Arthritis may be determined to be a disabling impairment for the purposes of Social Security disability or SSI provided it prevents you from working at the Substantial gainful activity, or SGA, level. SGA is a monthly earnings limit that Social Security considers to be self-supporting, therefore you would not be considered disabled if you were earning over SGA.
In fact, Social Security claims representatives must evaluate your work activity during their disability interview process. If you are performing SGA-level work activity, they will deny your disability claim without considering any of your medical evidence.
As with any condition, there are two ways of being approved for disability. The first method of being awarded disability benefits is by satisfying the criteria of a Social Security listing.
Social Security will evaluate the severity of your arthritis with Social Security impairment listing 1.02.
1.02 Major dysfunction of a joint (s) (due to any cause).
This dysfunction must be evidenced by subluxation, contracture, bony or fibrous ankylosis, or instability. And, you must have stiffness and chronic joint pain characterized by a limitation or abnormal motion of the affected joint or joints.
In addition to the above-mentioned criteria, you must have:
A. Involvement of a major peripheral weight bearing joint (hip, knees, or ankle) that results in an inability to ambulate effectively.
Social Security’s definition of effective ambulation is as follows:
An individual must be able to sustain a reasonable walking pace for a sufficient distance, so as to allow for activities of daily living. They must be able to do this without the help of a companion’s assistance to and from a place of employment or school.
Ineffective ambulation might include the inability to walk without the assistance of a walker, two crutches, or two canes. Or, the inability to walk a block at a reasonable pace on rough or uneven surfaces, use standard public transportation, carry out routine activities (shopping, banking, household chores, etc.), or the inability to climb a few steps at a reasonable pace with the use of a single hand rail.
For the purposes of Social Security disability determinations, the ability to walk independently in one's home without assistive devices does not, in and of itself, constitute effective ambulation.
B. Involvement of one major peripheral joint in each upper extremity (wrist-hand, elbow, or shoulder) that prevents the ability to perform fine and gross movements effectively.
Social Security’s definition of inability to perform fine and gross movements effectively is as follows:
An extreme loss of function of both upper extremities that interferes significantly with an individual’s ability to independently initiate, sustain, or complete activities.
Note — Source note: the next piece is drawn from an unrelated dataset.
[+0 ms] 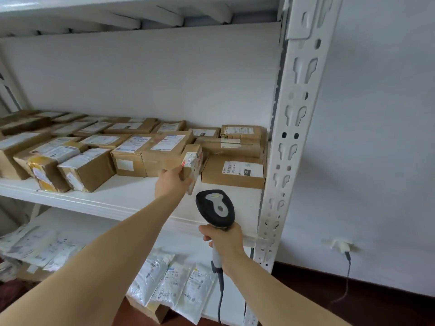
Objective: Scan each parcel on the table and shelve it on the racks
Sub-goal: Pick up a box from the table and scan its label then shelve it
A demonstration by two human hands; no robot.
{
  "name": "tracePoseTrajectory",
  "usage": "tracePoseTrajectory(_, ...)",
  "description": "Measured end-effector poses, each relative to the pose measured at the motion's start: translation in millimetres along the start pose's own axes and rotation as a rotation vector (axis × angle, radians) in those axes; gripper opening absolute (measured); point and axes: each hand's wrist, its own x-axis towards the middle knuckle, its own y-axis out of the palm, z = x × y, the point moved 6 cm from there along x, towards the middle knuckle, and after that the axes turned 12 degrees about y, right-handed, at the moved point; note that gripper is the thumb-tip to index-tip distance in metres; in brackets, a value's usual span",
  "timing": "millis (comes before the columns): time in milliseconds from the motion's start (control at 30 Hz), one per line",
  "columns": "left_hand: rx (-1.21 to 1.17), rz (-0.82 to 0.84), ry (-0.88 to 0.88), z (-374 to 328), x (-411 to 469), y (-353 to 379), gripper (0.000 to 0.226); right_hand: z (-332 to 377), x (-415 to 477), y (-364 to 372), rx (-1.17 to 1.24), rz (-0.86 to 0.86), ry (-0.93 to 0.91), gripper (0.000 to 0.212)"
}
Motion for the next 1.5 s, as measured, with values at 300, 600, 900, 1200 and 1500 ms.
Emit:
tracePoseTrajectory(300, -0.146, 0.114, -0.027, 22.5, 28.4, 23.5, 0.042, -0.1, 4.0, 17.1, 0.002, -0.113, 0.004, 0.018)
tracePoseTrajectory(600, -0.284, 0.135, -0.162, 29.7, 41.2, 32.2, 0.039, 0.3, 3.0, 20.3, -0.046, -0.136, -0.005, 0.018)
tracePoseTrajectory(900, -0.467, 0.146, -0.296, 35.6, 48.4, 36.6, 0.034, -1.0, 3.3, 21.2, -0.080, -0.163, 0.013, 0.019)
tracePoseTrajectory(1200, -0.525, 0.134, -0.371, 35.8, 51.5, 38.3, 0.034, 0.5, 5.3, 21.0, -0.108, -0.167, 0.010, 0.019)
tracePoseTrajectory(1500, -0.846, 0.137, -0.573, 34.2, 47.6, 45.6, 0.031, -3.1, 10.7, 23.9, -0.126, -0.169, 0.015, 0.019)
In order to use upper extremities effectively, an individual must be able to sustain functions (pushing, pulling, grasping, reaching, and fingering) that enable them to carry out activities of daily living.
Some examples of an inability to perform fine and gross movements effectively might include (but are nor limited to) the inability to prepare simple meals, feed oneself, take care of personal hygiene, short or handle papers or files, or place files in a cabinet that is at or above waist level.
The impairment listing provides the Social Security approval criteria needed to meet or equal 1.02. If your arthritis is severe but does not meet the listing criteria, you may still be able to be medically approved for disability benefits through a medical vocational allowance. These allowances involve an evaluation of your work prior to becoming disabled, your job skills, your age, your education, and the functional limitations caused by your arthritis.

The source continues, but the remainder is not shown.